ひとり言です。
前回の続きです。
■「できないこと」ではなく「できる可能性」にフォーカスを
ここで、私たちは視点をガラリと変える必要があります。
障がい者が仕事を探すのが難しいのは、本人に能力がないからだけではなく、もしかすると単に「体験の場が不足していたから」ではないか、という視点です。
もし、企業や地域社会が、障がい者に対して多様な体験の場を意識的に提供することができたらどうなるでしょうか。当事者が「実際にやってみる」機会が増えれば、それまで誰にも気づかれずに眠っていた「できること」や、新たな可能性との出会いが見られるかもしれません。
私たちが企業の採用や育成において最も戒めなければならないのは、相手の「できないこと」ばかりにフォーカスを当ててしまう姿勢です。身体的な制限や、特定の苦手分野があることは事実かもしれません。しかし、そこにばかり目を向けて「だから無理だ」「これしかできないだろう」と決めつけてしまっては、その先にあるかもしれない可能性の芽をすべて摘み取ることになってしまいます。
大切なのは、「どうすればできるだろうか」「どのような環境を整えれば、この人の強みが活きるだろうか」と、できる可能性を徹底的に探っていく姿勢の先に多様な人材を活用する成長した組織があります。
当事者にとっても、この「体験を通じて『自分にはこれができるのだ!』と実感するプロセス」は何物にも代えがたい価値を持ちます。それまでは周りから支援を受けるばかりだった存在が、体験を通じて自分の手で成果を生み出し、他者に貢献できたとき、そこには成長につながる「自尊心」が芽生えます。
「自分は社会の役に立っている」「自分にはこれをやり遂げる力がある」という自己効力感と自尊心こそが、人を内面から大きく成長させる原動力となります。体験が自信を生み、自信がさらなる意欲を呼び起こすという、素晴らしい成長の好循環が回り始めるのです。
■障がい者の成長がもたらす、組織の地殻変動と未来

少子高齢化がこれからも大きく進み、あらゆる業界で「労働力の確保が困難な時代」に突入した現代において、障がいのある人材を単なる「法定雇用率として義務雇用の枠を埋める存在」としてではなく、企業の持続的な「戦力」として捉え直すことは、非常に大きなチャンスとなります。
障がいのある人の中に眠っている可能性を信じ、それを体験の場によって顕在化させることができる組織は、これからの時代において、労働力確保という面で他社に対して圧倒的なアドバンテージを獲得することになります。

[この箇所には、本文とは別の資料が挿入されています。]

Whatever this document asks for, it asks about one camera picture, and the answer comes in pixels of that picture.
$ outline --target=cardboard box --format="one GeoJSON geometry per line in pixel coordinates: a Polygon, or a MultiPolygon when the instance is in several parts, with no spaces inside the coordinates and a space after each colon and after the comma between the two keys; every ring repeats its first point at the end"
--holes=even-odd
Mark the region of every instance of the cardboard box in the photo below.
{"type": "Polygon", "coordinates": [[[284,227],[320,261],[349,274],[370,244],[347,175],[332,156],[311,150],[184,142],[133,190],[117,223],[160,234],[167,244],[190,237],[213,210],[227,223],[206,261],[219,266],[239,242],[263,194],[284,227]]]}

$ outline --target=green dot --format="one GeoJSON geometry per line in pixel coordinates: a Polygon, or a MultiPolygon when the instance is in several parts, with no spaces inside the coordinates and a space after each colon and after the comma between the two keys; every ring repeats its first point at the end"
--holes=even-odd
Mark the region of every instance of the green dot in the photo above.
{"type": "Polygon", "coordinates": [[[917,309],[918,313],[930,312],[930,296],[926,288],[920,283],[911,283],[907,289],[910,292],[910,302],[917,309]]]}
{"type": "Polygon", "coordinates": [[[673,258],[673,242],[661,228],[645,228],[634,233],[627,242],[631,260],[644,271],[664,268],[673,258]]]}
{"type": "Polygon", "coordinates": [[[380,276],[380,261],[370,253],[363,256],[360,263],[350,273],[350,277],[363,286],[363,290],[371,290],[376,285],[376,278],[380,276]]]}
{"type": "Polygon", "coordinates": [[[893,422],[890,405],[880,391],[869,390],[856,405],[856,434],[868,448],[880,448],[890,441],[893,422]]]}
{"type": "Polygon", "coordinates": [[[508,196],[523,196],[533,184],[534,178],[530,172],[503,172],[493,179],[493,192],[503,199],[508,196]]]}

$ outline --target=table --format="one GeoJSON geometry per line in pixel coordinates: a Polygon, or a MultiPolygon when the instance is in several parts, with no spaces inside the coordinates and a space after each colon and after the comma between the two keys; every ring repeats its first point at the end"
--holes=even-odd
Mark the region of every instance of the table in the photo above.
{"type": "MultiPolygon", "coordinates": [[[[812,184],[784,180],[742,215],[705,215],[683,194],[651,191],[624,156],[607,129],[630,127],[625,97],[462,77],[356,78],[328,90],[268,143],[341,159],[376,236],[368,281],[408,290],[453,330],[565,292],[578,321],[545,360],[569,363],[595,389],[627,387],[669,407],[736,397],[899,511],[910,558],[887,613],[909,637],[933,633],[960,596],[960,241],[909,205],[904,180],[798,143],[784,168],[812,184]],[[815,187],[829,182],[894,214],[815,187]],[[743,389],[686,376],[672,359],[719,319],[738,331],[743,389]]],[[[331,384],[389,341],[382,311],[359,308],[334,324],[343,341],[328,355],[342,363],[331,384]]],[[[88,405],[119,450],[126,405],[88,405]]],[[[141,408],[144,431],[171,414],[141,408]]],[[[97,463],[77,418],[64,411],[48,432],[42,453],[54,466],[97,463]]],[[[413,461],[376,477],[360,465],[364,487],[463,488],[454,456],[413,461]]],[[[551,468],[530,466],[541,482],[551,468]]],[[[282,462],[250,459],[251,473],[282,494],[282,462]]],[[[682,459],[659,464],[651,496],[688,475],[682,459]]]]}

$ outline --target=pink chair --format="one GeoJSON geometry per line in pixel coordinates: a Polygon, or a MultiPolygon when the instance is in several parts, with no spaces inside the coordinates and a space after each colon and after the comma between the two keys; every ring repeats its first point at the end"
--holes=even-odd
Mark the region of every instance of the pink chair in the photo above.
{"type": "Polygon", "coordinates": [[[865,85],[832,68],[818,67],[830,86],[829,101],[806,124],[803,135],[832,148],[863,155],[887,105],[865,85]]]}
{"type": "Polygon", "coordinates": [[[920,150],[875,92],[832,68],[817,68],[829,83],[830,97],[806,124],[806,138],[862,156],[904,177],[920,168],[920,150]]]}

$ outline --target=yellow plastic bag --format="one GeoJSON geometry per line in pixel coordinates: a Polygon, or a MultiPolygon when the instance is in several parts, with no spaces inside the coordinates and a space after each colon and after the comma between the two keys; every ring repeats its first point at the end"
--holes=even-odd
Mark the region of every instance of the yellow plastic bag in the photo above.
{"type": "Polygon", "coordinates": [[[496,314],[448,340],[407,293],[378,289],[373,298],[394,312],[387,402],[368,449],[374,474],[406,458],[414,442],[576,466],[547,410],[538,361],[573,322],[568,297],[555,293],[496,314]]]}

それに加えて、この取り組みがもたらす恩恵は、単に「人手不足が解消された」という目先の話だけに留まりません 。障がいのある社員が、体験を通じて成長し、自尊心を持って生き生きと働く姿は、周囲の社員や組織全体に大きな地殻変動を起こします。
「できないこと」を補い合い、「できること」を最大限に活かすためのコミュニケーションが社内で活発になれば、マネジメント層の育成スキルは飛躍的に向上します。業務のプロセスを誰にでも分かりやすく切り出し、可視化する工夫は、結果として組織全体の業務効率化やDXの推進にも直結するでしょう。
何よりも、障がい者の可能性を引き出せる組織へと変革することは、育児や介護を抱える社員、高齢の社員、あるいは外国人労働者など、「多様な背景や制約を持つ人材を柔軟に活かすことができる組織」へと脱皮することを意味します。これこそが、これからの激動の時代において、企業を持続可能な組織として成長させるための確固たる基盤となるのです。
■おわりに:まずは「体験の場」を創り出す一歩から

人の可能性は、目に見えない引き出しの中に眠っています。その引き出しを開けるための鍵こそが「体験」だと思います。
障がいがあるからといって、その引き出しに鍵をかけ気づかないままにしておく社会は、あまりにもったいないと言わざるを得ません。私たちはまず、彼らが「やってみる」ことができる体験の場を、意識して創り出していく必要があります。それには可能性を「信じる」という気持ちが大切です。
できない言い訳を探すのではなく、できる可能性を共に探る。その温かくも挑戦的な眼差しが社会や企業の中に広がったとき、障がい者自身の自尊心に満ちた成長が始まり、ひいてはそれを受け入れる組織をも劇的に成長させていくのです。
そのような社会であれば、障がい者も積極的にチャレンジすることができます。
まずは身近な仕事の一部を「体験してもらう」ことから始めてみませんか。その小さな一歩が、企業の未来を大きく変える大いなるチャンスへと繋がっていくと感じます。